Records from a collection
================

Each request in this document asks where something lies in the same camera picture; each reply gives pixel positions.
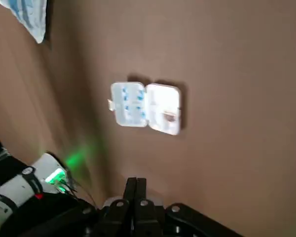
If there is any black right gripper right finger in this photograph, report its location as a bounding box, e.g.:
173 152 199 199
137 177 240 237

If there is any blue white mask packet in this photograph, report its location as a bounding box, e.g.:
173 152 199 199
0 0 48 44

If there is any small white medicine box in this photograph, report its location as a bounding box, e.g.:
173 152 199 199
107 81 183 136

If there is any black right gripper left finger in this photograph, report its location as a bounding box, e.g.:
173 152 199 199
51 177 138 237

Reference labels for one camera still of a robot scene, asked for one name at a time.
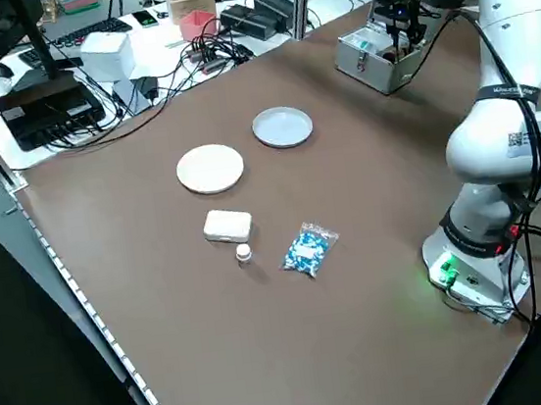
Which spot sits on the aluminium table edge rail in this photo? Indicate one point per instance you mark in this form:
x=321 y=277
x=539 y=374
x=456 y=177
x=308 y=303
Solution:
x=91 y=313

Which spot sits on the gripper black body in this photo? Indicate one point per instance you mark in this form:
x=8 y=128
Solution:
x=407 y=10

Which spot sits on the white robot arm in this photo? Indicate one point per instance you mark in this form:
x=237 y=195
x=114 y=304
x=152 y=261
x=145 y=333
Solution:
x=508 y=10

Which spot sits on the brown iodophor bottle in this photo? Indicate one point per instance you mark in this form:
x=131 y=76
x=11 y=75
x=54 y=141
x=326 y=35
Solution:
x=389 y=55

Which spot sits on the gray round plate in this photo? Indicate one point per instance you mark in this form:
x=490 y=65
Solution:
x=283 y=127

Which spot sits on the white cube box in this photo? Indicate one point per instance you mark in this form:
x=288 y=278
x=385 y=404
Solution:
x=106 y=54

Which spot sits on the aluminium frame post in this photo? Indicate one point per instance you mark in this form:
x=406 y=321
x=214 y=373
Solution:
x=301 y=1

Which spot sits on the bag of blue white capsules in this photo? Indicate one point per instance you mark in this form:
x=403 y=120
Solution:
x=308 y=249

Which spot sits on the small white pill bottle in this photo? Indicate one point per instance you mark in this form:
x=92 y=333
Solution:
x=243 y=255

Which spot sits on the wooden box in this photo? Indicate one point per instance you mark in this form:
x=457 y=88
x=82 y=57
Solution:
x=189 y=2

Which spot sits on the silver aluminium medical kit case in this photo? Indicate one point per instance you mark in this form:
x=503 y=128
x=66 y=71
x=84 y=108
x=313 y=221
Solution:
x=373 y=73

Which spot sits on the black keyboard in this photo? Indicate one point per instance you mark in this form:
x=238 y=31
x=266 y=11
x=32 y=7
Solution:
x=91 y=31

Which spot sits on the white round plate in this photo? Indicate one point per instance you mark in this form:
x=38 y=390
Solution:
x=209 y=168

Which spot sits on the black computer mouse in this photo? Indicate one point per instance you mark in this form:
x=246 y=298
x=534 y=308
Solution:
x=0 y=70

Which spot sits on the pink plastic container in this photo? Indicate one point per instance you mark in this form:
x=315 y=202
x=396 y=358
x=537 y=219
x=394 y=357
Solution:
x=197 y=26

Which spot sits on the black smartphone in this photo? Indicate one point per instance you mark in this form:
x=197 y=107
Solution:
x=145 y=18

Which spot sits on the black equipment case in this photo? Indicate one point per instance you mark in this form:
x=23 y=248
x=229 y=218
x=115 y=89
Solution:
x=248 y=22
x=278 y=6

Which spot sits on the black power adapter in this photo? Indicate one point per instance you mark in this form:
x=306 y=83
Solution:
x=148 y=89

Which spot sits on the black electronics box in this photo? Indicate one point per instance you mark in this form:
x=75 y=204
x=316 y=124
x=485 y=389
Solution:
x=47 y=111

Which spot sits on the white plastic pill box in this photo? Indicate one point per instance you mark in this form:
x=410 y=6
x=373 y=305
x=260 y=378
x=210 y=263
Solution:
x=228 y=225

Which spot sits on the hydrogen peroxide bottle green label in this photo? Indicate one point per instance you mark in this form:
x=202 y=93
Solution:
x=365 y=43

================

Assigned task:
Apart from its pictures, the data is to be repeated exactly.

Written solution:
Each request in this document asks where something lies in the same camera picture; each reply gives pixel positions.
If there is any black right gripper right finger in this photograph, report its location as a bounding box, e.g.:
173 152 199 199
137 177 240 237

If there is any blue white mask packet in this photograph, report its location as a bounding box, e.g.:
173 152 199 199
0 0 48 44

If there is any small white medicine box in this photograph, report its location as a bounding box, e.g.:
173 152 199 199
107 81 183 136

If there is any black right gripper left finger in this photograph, report its location as a bounding box, e.g.:
173 152 199 199
51 177 138 237

Reference labels for one camera still of a robot scene, asked for one name at a time.
Which spot sits on the aluminium table edge rail in this photo? Indicate one point per instance you mark in this form:
x=321 y=277
x=539 y=374
x=456 y=177
x=308 y=303
Solution:
x=91 y=313

Which spot sits on the gripper black body in this photo? Indicate one point per instance you mark in this form:
x=8 y=128
Solution:
x=407 y=10

Which spot sits on the white robot arm in this photo? Indicate one point per instance you mark in this form:
x=237 y=195
x=114 y=304
x=152 y=261
x=145 y=333
Solution:
x=508 y=10

Which spot sits on the brown iodophor bottle in this photo? Indicate one point per instance you mark in this form:
x=131 y=76
x=11 y=75
x=54 y=141
x=326 y=35
Solution:
x=389 y=55

Which spot sits on the gray round plate in this photo? Indicate one point per instance you mark in this form:
x=490 y=65
Solution:
x=283 y=127

Which spot sits on the white cube box in this photo? Indicate one point per instance you mark in this form:
x=288 y=278
x=385 y=404
Solution:
x=106 y=54

Which spot sits on the aluminium frame post in this photo? Indicate one point per instance you mark in this form:
x=406 y=321
x=214 y=373
Solution:
x=301 y=1

Which spot sits on the bag of blue white capsules in this photo? Indicate one point per instance you mark in this form:
x=403 y=120
Solution:
x=308 y=249

Which spot sits on the small white pill bottle in this photo? Indicate one point per instance you mark in this form:
x=92 y=333
Solution:
x=243 y=255

Which spot sits on the wooden box in this photo? Indicate one point per instance you mark in this form:
x=457 y=88
x=82 y=57
Solution:
x=189 y=2

Which spot sits on the silver aluminium medical kit case in this photo? Indicate one point per instance you mark in this form:
x=503 y=128
x=66 y=71
x=84 y=108
x=313 y=221
Solution:
x=373 y=73

Which spot sits on the black keyboard in this photo? Indicate one point per instance you mark in this form:
x=238 y=31
x=266 y=11
x=32 y=7
Solution:
x=91 y=31

Which spot sits on the white round plate in this photo? Indicate one point per instance you mark in this form:
x=38 y=390
Solution:
x=209 y=168

Which spot sits on the black computer mouse in this photo? Indicate one point per instance you mark in this form:
x=246 y=298
x=534 y=308
Solution:
x=0 y=70

Which spot sits on the pink plastic container in this photo? Indicate one point per instance you mark in this form:
x=315 y=202
x=396 y=358
x=537 y=219
x=394 y=357
Solution:
x=197 y=26

Which spot sits on the black smartphone in this photo? Indicate one point per instance you mark in this form:
x=197 y=107
Solution:
x=145 y=18

Which spot sits on the black equipment case in this photo? Indicate one point per instance you mark in this form:
x=23 y=248
x=229 y=218
x=115 y=89
Solution:
x=248 y=22
x=278 y=6

Which spot sits on the black power adapter in this photo? Indicate one point per instance you mark in this form:
x=306 y=83
Solution:
x=148 y=89

Which spot sits on the black electronics box in this photo? Indicate one point per instance you mark in this form:
x=75 y=204
x=316 y=124
x=485 y=389
Solution:
x=47 y=111

Which spot sits on the white plastic pill box in this photo? Indicate one point per instance you mark in this form:
x=410 y=6
x=373 y=305
x=260 y=378
x=210 y=263
Solution:
x=228 y=225

Which spot sits on the hydrogen peroxide bottle green label in this photo? Indicate one point per instance you mark in this form:
x=202 y=93
Solution:
x=365 y=43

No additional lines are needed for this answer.